The brainchild of Friedl Munch, the Mammoth managed to cram an air-cooled inline-four taken from a car (the NSU Prinz) into a motorcycle frame. Displacing 1200cc with a 5½ gallon tank up top, it was actually a good performer... But like the Boss Hoss and Amazonas which came after, it is painfully clear that even the best designer would have trouble making something other than an eyesore when a car engine is used in a motorcycle.



The European manufacturers have long known that to stay afloat, they must cater to the American motorcyclist. For the most part this can mean only one thing: build a cruiser. While some like Triumph and Moto Guzzi had some success in this market segment, others like BMW and Ducati seemed to fall flat. Ducati can be forgiven - to a certain extent - as the Indiana was actually built by Cagiva, who would stick the Ducati logo on the tank. The premise was simple - build a cruiser using a sportbike engine. However, the resulting bike wasn't very well executed. I guess the one redeeming quality is that lessons learned by Ducati with the Indiana may have prevented them from a repeat with the stunning Diavel!



So what say you? What do you think is the ugliest production motorcycle ever?


No object is so beautiful that, under certain conditions, it will not look ugly.” - Oscar Wilde

Tuesday, July 05, 2011

How (Un)original!

Just got notification from Zinio that the August electronic editions of Cycle World and Motorcyclist were now available for download. Great - except I had to do a double-take to make sure I hadn't downloaded the same magazine twice.


Editors at CW and MC must be spying on each other's contact sheets lately, as the cover story on both of these competing publications is pretty much the same: the effects of fancy electronics on superbikes. Heck, even the front covers look suspiciously similar.



"Originality is the art of concealing your sources" - Benjamin Franklin

Friday, July 01, 2011

Fat (or Phat) Hooligan Bike?

Let's be honest: sometimes being bad feels good. Like pulling a wheelie on your super-light and overly powerful sportbike (when nobody's around - of course).

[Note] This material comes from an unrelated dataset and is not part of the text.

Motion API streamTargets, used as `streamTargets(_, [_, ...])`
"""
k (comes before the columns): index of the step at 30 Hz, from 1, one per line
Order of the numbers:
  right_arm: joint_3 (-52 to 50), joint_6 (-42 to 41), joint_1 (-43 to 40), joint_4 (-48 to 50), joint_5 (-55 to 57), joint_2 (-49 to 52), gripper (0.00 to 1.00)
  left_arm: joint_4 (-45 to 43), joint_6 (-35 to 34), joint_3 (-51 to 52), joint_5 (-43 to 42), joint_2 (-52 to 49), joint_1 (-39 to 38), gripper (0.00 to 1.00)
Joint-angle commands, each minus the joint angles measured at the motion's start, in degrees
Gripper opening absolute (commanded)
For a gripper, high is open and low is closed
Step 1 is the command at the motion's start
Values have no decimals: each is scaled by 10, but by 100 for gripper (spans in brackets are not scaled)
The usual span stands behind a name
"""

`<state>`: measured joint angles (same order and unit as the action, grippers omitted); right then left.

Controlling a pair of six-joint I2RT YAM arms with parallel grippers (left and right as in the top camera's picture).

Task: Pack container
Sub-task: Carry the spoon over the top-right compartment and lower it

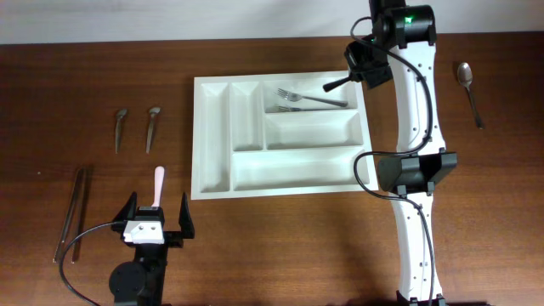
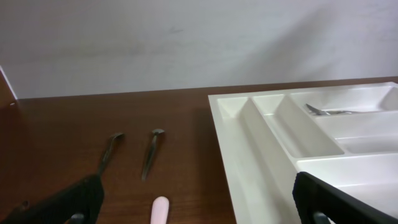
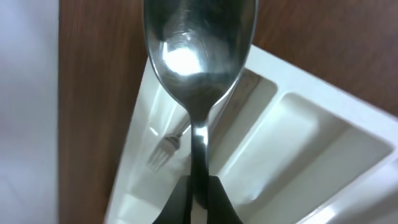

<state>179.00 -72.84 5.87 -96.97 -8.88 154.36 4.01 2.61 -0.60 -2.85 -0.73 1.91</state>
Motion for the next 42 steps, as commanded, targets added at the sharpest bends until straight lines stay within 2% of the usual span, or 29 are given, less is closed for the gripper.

But you've got to truly admire someone who can get a 2294cc, long wheelbase cruiser to stand one her hind legs like this:

Friday, March 18, 2011

Lipstick and Gluteoplasty

After a 10 year run, Honda has finally come out with a "new" Goldwing. Except when you delve deeper in the press release, you start to wonder what's so new about it. Obviously, there have been some aesthetic changes: the front fairing now has a "two-tone" paint scheme which apparently should channel the VFR1200 (yeah - right!) and the rear sidecases have been visually trimmed (although they have bigger volume).

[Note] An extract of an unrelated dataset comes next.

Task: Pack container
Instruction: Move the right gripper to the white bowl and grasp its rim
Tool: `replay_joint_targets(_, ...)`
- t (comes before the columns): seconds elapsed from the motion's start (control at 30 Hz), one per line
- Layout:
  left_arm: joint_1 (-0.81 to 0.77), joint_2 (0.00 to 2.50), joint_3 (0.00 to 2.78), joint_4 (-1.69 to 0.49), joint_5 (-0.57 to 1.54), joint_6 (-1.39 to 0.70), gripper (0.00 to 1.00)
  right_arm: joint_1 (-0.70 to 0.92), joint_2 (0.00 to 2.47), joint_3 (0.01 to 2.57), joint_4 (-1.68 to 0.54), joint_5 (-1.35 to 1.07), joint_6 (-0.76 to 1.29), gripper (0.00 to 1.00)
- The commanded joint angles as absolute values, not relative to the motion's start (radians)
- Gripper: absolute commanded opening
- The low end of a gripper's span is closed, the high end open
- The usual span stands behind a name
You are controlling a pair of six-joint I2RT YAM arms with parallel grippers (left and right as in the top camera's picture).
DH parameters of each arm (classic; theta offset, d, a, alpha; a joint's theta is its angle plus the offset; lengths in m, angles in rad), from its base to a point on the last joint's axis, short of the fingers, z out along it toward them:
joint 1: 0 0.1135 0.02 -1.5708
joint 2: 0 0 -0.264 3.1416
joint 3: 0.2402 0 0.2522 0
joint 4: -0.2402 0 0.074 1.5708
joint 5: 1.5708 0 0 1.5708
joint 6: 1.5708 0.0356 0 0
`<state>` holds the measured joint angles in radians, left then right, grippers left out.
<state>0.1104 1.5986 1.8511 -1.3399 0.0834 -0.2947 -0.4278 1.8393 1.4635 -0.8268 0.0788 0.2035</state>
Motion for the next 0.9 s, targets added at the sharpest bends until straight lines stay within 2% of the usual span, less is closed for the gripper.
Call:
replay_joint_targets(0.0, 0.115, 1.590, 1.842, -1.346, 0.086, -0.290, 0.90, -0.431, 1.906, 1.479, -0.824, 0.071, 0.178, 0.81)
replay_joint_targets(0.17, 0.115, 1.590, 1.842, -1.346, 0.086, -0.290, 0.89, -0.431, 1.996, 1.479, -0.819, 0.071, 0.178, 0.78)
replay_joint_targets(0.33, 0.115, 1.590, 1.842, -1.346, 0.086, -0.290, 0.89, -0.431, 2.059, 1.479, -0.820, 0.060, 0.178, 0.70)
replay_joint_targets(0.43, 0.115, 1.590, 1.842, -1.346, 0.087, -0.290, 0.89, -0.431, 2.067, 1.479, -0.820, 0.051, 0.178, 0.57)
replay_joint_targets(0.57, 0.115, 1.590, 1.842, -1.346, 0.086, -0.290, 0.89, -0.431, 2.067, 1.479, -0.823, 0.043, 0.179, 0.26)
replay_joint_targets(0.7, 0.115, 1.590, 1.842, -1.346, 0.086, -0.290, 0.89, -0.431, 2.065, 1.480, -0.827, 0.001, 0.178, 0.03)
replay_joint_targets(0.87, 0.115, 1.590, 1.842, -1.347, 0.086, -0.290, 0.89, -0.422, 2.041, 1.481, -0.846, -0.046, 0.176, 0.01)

What about the engine? Same old, same old...

The tranny? Nope...

But they must've finally added electric windshield adjustment? Not yet...

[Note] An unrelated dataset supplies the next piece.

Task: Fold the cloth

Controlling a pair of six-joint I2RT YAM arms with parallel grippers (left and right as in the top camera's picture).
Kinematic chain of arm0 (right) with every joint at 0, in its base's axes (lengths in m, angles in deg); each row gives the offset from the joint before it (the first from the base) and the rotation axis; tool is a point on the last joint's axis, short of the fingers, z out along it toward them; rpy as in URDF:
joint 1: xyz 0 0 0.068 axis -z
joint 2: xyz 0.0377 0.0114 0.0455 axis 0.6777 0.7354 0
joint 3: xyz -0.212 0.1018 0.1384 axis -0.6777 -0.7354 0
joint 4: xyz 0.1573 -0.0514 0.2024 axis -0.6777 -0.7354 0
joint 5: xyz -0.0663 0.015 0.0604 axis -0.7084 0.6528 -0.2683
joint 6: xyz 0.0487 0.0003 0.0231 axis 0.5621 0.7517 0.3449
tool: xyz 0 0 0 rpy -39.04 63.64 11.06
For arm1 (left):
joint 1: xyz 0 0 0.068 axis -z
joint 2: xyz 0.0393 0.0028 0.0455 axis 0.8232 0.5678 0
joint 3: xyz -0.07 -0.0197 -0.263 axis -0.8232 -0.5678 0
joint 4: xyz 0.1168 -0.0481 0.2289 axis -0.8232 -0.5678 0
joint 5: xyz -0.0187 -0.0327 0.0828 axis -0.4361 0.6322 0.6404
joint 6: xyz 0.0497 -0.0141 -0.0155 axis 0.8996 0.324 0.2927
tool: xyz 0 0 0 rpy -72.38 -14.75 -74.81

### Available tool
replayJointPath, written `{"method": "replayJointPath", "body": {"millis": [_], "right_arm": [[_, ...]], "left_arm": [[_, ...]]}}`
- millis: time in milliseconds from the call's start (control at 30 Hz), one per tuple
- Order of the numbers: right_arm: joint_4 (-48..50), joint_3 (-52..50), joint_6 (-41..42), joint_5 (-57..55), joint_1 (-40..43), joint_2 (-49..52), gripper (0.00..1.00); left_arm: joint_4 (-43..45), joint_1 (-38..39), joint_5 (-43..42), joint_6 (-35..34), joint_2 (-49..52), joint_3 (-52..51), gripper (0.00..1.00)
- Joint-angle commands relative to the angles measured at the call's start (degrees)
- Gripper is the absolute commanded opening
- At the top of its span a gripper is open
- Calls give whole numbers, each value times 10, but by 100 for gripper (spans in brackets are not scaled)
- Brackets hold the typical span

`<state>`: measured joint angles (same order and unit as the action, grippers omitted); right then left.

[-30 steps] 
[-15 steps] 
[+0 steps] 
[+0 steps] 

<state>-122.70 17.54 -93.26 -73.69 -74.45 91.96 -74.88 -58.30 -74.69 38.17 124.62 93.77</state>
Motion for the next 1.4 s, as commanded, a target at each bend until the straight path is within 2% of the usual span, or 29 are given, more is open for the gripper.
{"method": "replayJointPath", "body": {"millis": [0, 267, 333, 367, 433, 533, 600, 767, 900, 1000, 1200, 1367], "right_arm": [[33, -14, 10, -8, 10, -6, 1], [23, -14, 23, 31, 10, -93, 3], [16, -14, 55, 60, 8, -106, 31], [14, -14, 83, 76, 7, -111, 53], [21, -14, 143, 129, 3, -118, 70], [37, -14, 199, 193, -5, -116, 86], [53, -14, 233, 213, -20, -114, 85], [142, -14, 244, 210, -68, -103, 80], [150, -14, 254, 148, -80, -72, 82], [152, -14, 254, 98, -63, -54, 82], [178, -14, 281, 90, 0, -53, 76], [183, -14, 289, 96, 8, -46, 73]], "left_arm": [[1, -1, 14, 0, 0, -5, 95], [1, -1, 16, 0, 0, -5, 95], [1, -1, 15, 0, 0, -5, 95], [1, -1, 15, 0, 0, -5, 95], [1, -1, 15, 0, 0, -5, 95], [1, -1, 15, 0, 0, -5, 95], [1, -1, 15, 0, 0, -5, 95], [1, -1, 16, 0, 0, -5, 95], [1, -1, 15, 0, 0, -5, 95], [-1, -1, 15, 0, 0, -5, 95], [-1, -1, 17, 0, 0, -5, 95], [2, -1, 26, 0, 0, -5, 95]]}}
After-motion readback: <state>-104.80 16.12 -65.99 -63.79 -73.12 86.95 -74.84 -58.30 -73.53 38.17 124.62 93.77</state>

It almost gives the impression that Honda panicked a bit when BMW came out with their new (from the ground up) K1600GT and GTL. Even though the Beemer now seems to be in the lead for the title of über-bagger, I'm not convinced that BMW will steal much business from Honda. Let's face it: most dyed-in-the-wool Goldwing fans will keep buying it as long as it offers a seating position reminiscent of a Lay-Z-Boy, more switches and knobs than an Airbus, and that big, flat-6 engine which puts many a four-wheeled people mover to shame.

Methinks BMW is starting to aim for a somewhat younger demographic - like the forty-something Gen-Xers who've grown up and are starting to see some light at the end of this long tunnel called recession. Those who still view the 'Wing as an "old man's bike" (regardless of the new Tupperware) and want something a little (teenie bit) more lithe. Sure, many fans of the now discontinued K1200LT (i.e. Light Truck) were disappointed that the new inline-sixers don't have electric centerstands or - gasp - a reverse gear, and I'll admit those were cool farkles... but have you guys seen that trick self-adjusting headlight?!? Besides, the K1200LT never really had a strong "personality" other than it's creature comforts... The sound alone from the new inline-6 at redline should be enough to convince any performance-hungry motorcyclist to fork out the 20-grand (or sell some non-vital organs to help finance their folly).

Anybody looking for a slightly used and abused kidney?